Your answer must hold only the lines below from the line containing "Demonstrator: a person" through the line containing "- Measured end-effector", each reproduced exactly.

Source data:
☆ ☆ ☆ ☆ ☆ ☆ ☆

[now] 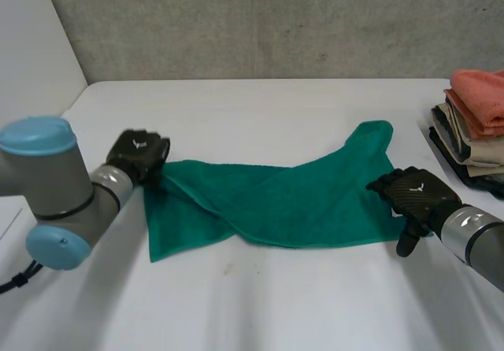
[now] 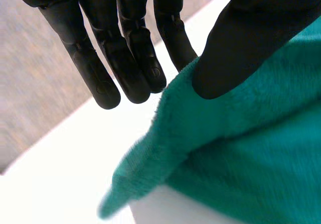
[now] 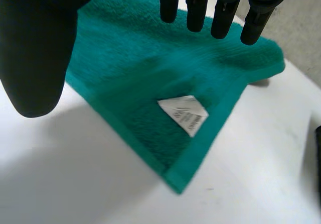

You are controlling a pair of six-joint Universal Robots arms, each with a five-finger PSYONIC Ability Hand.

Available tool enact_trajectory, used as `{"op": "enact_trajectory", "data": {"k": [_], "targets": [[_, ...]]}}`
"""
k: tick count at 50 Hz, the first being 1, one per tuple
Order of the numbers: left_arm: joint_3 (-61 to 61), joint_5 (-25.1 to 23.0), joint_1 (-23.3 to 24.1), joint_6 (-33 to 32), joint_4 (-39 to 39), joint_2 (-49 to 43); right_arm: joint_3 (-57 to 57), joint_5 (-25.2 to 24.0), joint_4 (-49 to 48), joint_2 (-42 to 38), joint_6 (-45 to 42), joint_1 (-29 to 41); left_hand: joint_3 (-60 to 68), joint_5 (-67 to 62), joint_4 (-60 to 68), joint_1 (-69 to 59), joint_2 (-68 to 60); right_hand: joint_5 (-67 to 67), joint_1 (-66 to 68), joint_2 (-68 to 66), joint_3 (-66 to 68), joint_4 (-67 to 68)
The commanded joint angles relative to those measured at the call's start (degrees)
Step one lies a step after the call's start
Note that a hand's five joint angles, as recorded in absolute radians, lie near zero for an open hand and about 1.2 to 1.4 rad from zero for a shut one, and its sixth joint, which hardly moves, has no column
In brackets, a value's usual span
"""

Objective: Fold the laundry.

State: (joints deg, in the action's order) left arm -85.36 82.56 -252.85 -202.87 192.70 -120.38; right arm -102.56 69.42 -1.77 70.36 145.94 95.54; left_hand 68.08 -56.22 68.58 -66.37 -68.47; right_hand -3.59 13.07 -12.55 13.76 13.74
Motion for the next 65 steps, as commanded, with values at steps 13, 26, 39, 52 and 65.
{"op": "enact_trajectory", "data": {"k": [13, 26, 39, 52, 65], "targets": [[-0.6, 0.76, 5.17, 9.68, -3.74, 27.11, 1.92, 0.71, -3.76, -3.3, 17.53, 6.76, 11.92, -13.78, 11.42, -13.63, -11.53, -0.86, 1.38, -1.91, 0.7, 0.72], [-1.21, 0.67, 5.7, 10.74, -3.56, 24.23, 4.56, 5.46, -15.88, -8.57, 21.49, 11.51, 11.92, -13.78, 11.42, -13.63, -11.53, -30.19, 30.71, -31.23, 30.02, 30.04], [-5.42, 0.32, 4.39, 10.66, -3.48, 29.65, 9.13, 7.22, -14.86, 3.44, 3.76, 4.58, 11.92, -13.78, 11.42, -13.63, -11.53, -66.41, 66.93, -67.45, 66.24, 66.26], [-7.8, 0.24, -0.18, 9.6, -9.27, 34.77, 29.78, 0.99, 24.78, 14.1, -5.57, 1.58, 11.92, -13.78, 11.42, -13.63, -11.53, -66.41, 66.93, -67.45, 66.24, 66.26], [-1.41, 0.15, -1.68, 0.64, -12.1, 14.49, 35.57, 4.31, 27.36, -0.98, -13.93, 0.87, 11.92, -13.78, 11.42, -13.63, -11.53, -66.41, 66.93, -67.45, 66.24, 66.26]]}}
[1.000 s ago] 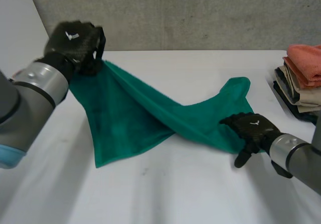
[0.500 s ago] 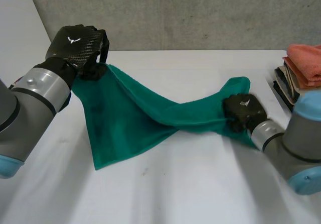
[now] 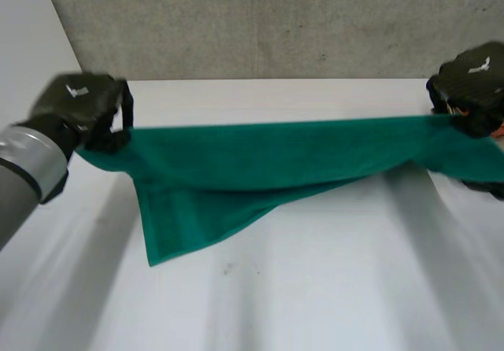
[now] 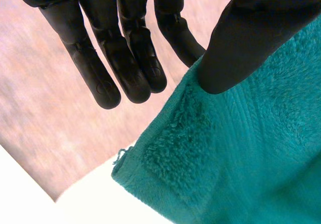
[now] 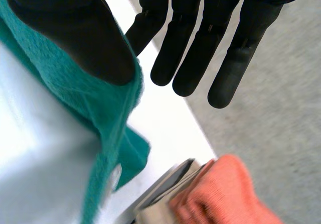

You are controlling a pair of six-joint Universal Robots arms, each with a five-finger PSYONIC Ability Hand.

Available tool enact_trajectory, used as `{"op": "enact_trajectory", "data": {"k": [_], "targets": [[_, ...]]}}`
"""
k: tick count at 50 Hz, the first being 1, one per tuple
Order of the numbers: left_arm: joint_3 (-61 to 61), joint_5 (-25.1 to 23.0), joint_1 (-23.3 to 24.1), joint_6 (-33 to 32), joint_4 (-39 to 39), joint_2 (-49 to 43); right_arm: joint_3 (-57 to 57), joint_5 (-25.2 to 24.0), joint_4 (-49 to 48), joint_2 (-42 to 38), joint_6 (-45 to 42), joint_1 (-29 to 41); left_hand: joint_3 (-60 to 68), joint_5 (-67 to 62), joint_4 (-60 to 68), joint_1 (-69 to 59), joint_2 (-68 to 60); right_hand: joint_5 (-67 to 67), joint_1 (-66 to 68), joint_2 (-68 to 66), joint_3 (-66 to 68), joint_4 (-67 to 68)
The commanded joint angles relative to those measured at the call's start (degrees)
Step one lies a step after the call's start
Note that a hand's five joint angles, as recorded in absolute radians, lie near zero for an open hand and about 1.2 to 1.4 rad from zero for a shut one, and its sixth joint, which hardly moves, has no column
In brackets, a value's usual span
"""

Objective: Fold the laundry.

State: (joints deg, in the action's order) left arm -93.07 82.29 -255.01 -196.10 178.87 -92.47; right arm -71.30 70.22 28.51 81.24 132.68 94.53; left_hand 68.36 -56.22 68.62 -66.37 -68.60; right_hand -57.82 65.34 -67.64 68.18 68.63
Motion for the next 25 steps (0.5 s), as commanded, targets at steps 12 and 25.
{"op": "enact_trajectory", "data": {"k": [12, 25], "targets": [[30.75, 0.77, 3.2, -7.63, 35.46, -28.38, 20.33, 12.22, -39.81, -21.57, 14.43, 5.67, 11.64, -13.78, 11.38, -13.63, -11.4, -12.18, 14.66, -12.36, 11.82, 11.37], [22.24, 4.02, 4.26, -4.65, 47.36, -18.81, 10.93, 11.44, -58.31, -12.25, 27.81, 5.14, 11.64, -13.78, 11.38, -13.63, -11.4, -12.18, 14.66, -12.36, 11.82, 11.37]]}}
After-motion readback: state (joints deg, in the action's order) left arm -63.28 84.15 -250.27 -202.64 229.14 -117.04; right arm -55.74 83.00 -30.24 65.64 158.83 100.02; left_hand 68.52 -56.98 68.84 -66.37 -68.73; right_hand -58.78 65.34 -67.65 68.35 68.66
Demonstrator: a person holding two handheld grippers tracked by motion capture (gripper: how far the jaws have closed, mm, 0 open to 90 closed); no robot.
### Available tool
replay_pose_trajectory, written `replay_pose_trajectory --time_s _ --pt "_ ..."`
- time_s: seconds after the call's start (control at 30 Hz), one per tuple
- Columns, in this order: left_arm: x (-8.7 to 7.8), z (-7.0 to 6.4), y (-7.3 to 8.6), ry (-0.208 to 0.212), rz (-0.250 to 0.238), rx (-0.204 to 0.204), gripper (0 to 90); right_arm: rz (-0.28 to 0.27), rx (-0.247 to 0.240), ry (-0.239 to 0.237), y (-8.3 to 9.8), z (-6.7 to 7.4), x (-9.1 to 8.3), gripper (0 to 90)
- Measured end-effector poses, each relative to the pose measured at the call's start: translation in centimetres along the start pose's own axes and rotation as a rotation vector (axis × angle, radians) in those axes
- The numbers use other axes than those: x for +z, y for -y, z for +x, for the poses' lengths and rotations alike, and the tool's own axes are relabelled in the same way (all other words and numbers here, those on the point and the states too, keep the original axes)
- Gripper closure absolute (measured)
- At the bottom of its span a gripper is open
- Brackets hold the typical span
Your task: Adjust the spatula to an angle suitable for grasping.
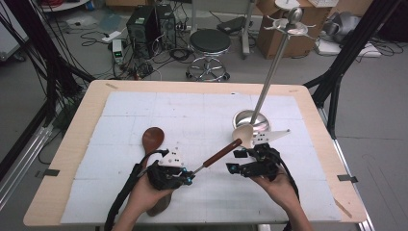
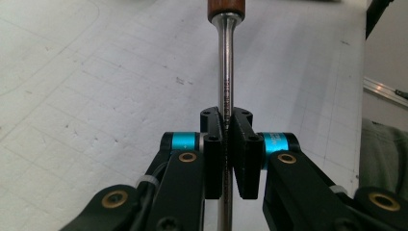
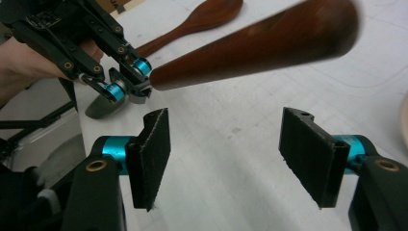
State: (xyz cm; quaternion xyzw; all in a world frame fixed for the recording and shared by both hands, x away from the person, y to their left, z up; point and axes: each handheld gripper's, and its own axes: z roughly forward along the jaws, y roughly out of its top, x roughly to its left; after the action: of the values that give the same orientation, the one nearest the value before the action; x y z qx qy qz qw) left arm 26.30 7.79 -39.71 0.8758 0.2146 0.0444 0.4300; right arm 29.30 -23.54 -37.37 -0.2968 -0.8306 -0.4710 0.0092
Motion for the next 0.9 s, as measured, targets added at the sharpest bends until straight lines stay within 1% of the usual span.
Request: replay_pose_trajectory --time_s 0.03,0.07,0.17,0.2,0.23,0.3,0.4,0.47,0.57,0.63,0.7,0.73,0.77,0.87,0.9 --pt "0.0 0.0 -0.1 0.002 -0.007 -0.007 83.9 -0.001 0.008 -0.012 -0.1 0.1 0.2 37.6" --pt "0.0 0.0 -0.2 0.001 -0.008 -0.005 83.9 0.000 0.013 -0.018 -0.1 0.2 0.4 38.4" --pt "0.0 0.1 -0.3 0.006 -0.020 -0.020 83.9 -0.003 0.014 -0.038 -0.4 0.5 0.9 42.2" --pt "0.0 0.1 -0.3 0.006 -0.021 -0.021 83.9 -0.007 0.008 -0.042 -0.4 0.6 1.1 43.0" --pt "0.0 0.1 -0.3 0.007 -0.017 -0.021 83.9 -0.006 0.014 -0.044 -0.5 0.8 1.3 43.7" --pt "0.1 0.1 -0.3 0.012 -0.019 -0.028 83.8 -0.017 0.011 -0.050 -0.6 0.9 1.6 45.5" --pt "0.2 0.1 -0.2 0.016 -0.002 -0.024 83.6 -0.028 0.017 -0.056 -0.8 1.0 1.9 46.8" --pt "0.3 0.1 -0.2 0.021 0.009 -0.025 83.5 -0.030 0.030 -0.068 -0.9 1.1 2.1 48.7" --pt "0.2 0.2 -0.2 0.022 0.011 -0.018 83.2 -0.037 0.029 -0.063 -0.9 1.0 2.1 49.7" --pt "0.1 0.2 -0.1 0.030 0.002 -0.029 82.4 -0.036 0.037 -0.063 -0.9 1.0 2.1 49.9" --pt "0.0 0.3 0.0 0.047 -0.001 -0.037 79.0 -0.036 0.038 -0.060 -0.9 1.0 2.1 49.9" --pt "-0.1 0.3 0.1 0.049 -0.002 -0.046 76.6 -0.037 0.040 -0.059 -0.9 1.0 2.1 50.1" --pt "-0.1 0.3 0.2 0.050 0.004 -0.044 75.7 -0.037 0.042 -0.056 -0.9 1.0 2.1 50.4" --pt "-0.4 0.5 0.5 0.050 0.006 -0.055 76.2 -0.040 0.044 -0.053 -0.9 1.0 2.2 50.9" --pt "-0.4 0.5 0.6 0.053 0.002 -0.062 77.6 -0.042 0.047 -0.051 -0.9 1.0 2.1 51.1"
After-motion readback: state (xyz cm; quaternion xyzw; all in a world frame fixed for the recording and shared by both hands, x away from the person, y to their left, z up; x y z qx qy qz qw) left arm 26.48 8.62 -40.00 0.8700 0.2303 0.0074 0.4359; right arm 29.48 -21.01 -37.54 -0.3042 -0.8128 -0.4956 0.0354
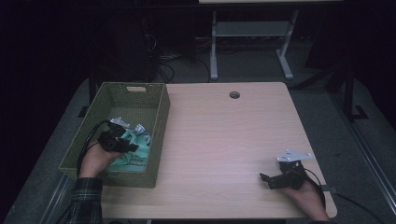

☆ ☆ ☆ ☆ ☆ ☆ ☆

Answer section:
Demonstrator: a person holding two handheld grippers tracked by motion capture (gripper: how far the jaws have closed, mm, 0 open to 90 closed); no robot.
### Available tool
replay_pose_trajectory, written `replay_pose_trajectory --time_s _ --pt "_ ..."`
- time_s: seconds after the call's start (control at 30 Hz), one per tuple
- Columns, in this order: left_arm: x (-8.7 to 7.8), z (-7.0 to 6.4), y (-7.3 to 8.6), ry (-0.208 to 0.212), rz (-0.250 to 0.238), rx (-0.204 to 0.204), gripper (0 to 90); right_arm: rz (-0.28 to 0.27), rx (-0.247 to 0.240), ry (-0.239 to 0.237), y (-8.3 to 9.8), z (-6.7 to 7.4), x (-9.1 to 8.3), gripper (0 to 90)
- Measured end-effector poses, each relative to the pose measured at the call's start: translation in centimetres along the start pose's own axes and rotation as a rotation vector (axis × angle, radians) in those axes

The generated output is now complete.